Peter paused, stepping up to the glass beside the scientist. "What do you mean?"

"The delivery mechanism of the bite, the sheer volume of the radioactive venom, and the aggressively re-programmed genome..." Jonathan shook his head, his brow furrowing in deep scientific frustration. "That spider was far too biologically terrifying for the baseline human genome to process. Ninety-nine point nine percent of the human population would have died instantly from total cellular sequence collapse. The rest would have suffered catastrophic, fatal mutations. You are statistically impossible anomalies. It's sheer, unimaginable luck."

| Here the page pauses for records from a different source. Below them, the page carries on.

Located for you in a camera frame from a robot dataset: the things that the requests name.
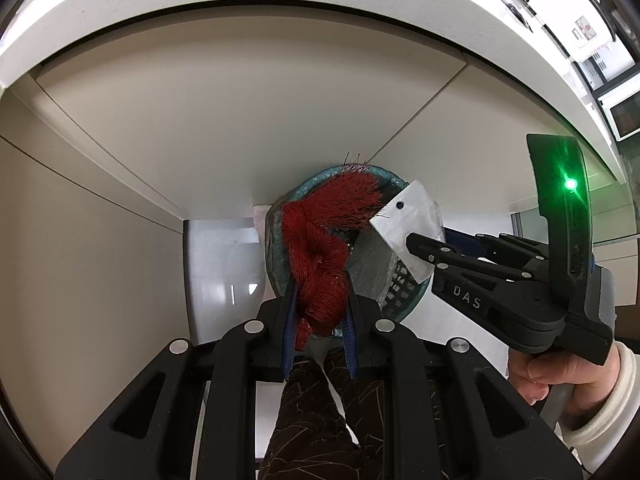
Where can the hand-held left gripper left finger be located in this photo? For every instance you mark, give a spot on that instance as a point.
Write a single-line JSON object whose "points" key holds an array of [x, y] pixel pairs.
{"points": [[287, 325]]}

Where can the white rice cooker pink flowers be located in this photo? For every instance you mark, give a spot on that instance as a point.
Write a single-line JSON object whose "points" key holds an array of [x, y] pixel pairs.
{"points": [[565, 15]]}

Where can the white microwave oven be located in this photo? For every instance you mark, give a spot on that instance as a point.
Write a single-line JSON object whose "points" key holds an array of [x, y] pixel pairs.
{"points": [[625, 117]]}

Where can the teal plastic basket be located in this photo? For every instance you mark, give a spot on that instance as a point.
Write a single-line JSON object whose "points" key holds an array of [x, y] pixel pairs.
{"points": [[395, 290]]}

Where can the person's right hand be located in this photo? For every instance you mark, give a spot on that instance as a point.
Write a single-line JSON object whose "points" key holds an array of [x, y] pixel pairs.
{"points": [[590, 377]]}

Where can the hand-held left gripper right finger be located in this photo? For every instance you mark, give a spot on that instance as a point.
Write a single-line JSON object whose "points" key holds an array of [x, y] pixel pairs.
{"points": [[352, 332]]}

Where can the red yarn skein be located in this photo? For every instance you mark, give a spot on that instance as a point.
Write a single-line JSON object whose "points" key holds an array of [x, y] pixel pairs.
{"points": [[320, 240]]}

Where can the beige cabinet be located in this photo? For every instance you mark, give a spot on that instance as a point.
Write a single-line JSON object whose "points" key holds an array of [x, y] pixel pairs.
{"points": [[200, 110]]}

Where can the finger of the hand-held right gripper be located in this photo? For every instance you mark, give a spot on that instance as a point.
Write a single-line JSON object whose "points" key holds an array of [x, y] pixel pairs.
{"points": [[515, 250], [460, 290]]}

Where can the person's legs patterned pants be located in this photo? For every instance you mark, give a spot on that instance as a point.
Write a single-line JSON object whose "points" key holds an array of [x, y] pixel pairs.
{"points": [[310, 425]]}

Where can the small clear plastic bag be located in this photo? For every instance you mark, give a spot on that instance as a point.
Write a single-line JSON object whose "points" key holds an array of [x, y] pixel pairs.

Or it's a cosmic choice made by the Spider Totem, Peter thought, the haunting voice of Anansi echoing briefly in the back of his mind. Peter and Jonathan had actually danced around this exact topic before, but Jonathan was a man of hard empirical data. He resolutely rejected any explanation that involved 'magic' or 'destiny.' If a microscope couldn't see it, Jonathan didn't believe in it.

"These new subjects I'm breeding are entirely different from the generation that bit you," Jonathan continued, gesturing to the terrarium. "I'm refining their modified genomes to be infinitely more compatible with human biology. I plan to extract their synthesized toxins, refine them into a stable serum, and utilize Vita Rays to promote cellular fusion."

Jonathan rubbed his chin, staring at the spiders with a mix of awe and exhaustion. "It should be vastly safer and far more efficient. Although, at this exact moment, I have absolutely no clue how I'm going to actually stabilize the protein chains."

He suddenly blinked, realizing he was rambling. He quickly set the tweezers down and wiped his hands on his lab coat.

"Oh, my apologies, boys," Jonathan chuckled, stepping away from the central console to give them space. "I didn't mean to bore you with the genetics. I'll make room. Spider-Man has a city to monitor, right?"